Organizations deploying large language model (LLM) agents face a persistent question: do the structured skill packages added to these agents actually improve performance? Until now, there was no standard way to measure that. A new benchmark called SkillsBench provides the first systematic answer, according to a paper from a team of researchers led by Xiangyi Li.
SkillsBench is a benchmark designed to evaluate how well agent skills work across diverse tasks. Agent skills are structured packages of procedural knowledge that augment LLM agents at inference time. The current inventory of SkillsBench contains 87 tasks across 8 domains, each paired with curated skills and deterministic verifiers. The researchers ran the full 87-task benchmark under matched no-skills and curated-skills conditions for 18 model-harness configurations.
Key Findings
The results show a clear benefit from curated skills. According to the paper, the average pass rate increased from 33.9% without skills to 50.5% with skills — a gain of +16.6 percentage points, or a 25.5% normalized gain. Configuration-level gains ranged from +4.1 to +25.7 percentage points. Importantly, focused skills with at most three modules outperformed larger or exhaustive bundles. The researchers also found that smaller models with Skills can match larger models without Skills, suggesting that skills can level the playing field between model sizes.
| Condition | Average Pass Rate | Gain (pp) |
|---|---|---|
| No Skills | 33.9% | — |
| Curated Skills | 50.5% | +16.6 |
Benchmark Design
SkillsBench establishes paired evaluation as the foundation for rigorous measurement of skill efficacy on agentic, expertise-heavy work. The benchmark includes tasks across 8 domains, though the paper does not specify which domains. Each task has a deterministic verifier to ensure objective scoring. The researchers tested 18 model-harness configurations, combining different LLMs and skill sets. The benchmark is available on arXiv under a Creative Commons license.
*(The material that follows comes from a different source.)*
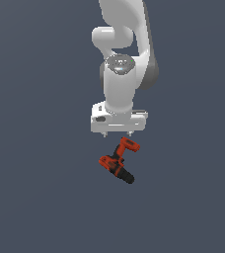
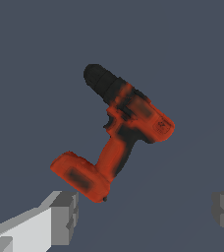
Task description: Pick up the object and move it to a goal position.
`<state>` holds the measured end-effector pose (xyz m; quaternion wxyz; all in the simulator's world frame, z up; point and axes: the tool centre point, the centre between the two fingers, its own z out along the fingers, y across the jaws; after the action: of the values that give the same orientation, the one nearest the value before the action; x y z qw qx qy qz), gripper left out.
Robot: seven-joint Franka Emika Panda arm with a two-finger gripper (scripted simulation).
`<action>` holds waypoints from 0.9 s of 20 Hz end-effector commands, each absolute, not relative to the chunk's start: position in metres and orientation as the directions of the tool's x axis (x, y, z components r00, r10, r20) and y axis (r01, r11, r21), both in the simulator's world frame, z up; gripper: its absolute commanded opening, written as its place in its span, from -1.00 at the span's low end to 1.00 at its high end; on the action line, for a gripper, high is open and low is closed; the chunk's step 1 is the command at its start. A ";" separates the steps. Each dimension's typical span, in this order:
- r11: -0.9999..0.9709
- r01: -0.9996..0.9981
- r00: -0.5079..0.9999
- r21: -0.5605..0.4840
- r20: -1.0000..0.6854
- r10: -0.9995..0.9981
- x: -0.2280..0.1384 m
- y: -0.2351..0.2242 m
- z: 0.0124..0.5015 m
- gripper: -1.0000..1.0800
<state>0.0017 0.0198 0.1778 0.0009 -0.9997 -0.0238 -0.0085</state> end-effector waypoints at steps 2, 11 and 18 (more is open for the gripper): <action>-0.999 0.048 0.999 -0.002 0.017 0.048 0.002 0.020 0.178 1.00; -0.997 0.073 0.997 -0.009 0.014 0.073 0.000 0.028 0.174 1.00; -0.995 0.101 0.995 -0.013 0.018 0.101 0.004 0.029 0.171 1.00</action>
<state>0.0025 0.0284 0.1722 0.0063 -0.9989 -0.0461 -0.0081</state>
Implications for Enterprise AI
For enterprise technology decision-makers, SkillsBench offers a method to quantify the value of agent skills before deployment. The finding that focused skills outperform larger bundles suggests that organizations should prioritize targeted, concise skill packages over exhaustive ones. Additionally, the ability of smaller models augmented with skills to match larger models without skills could reduce computational costs while maintaining performance. This is particularly relevant for applications in supply chain, logistics, and other domains where AI agents handle complex, multi-step tasks. According to the researchers, SkillsBench provides the foundation for rigorous measurement of skill efficacy on agentic, expertise-heavy work. The benchmark code and data are available for download, enabling organizations to evaluate their own agent configurations.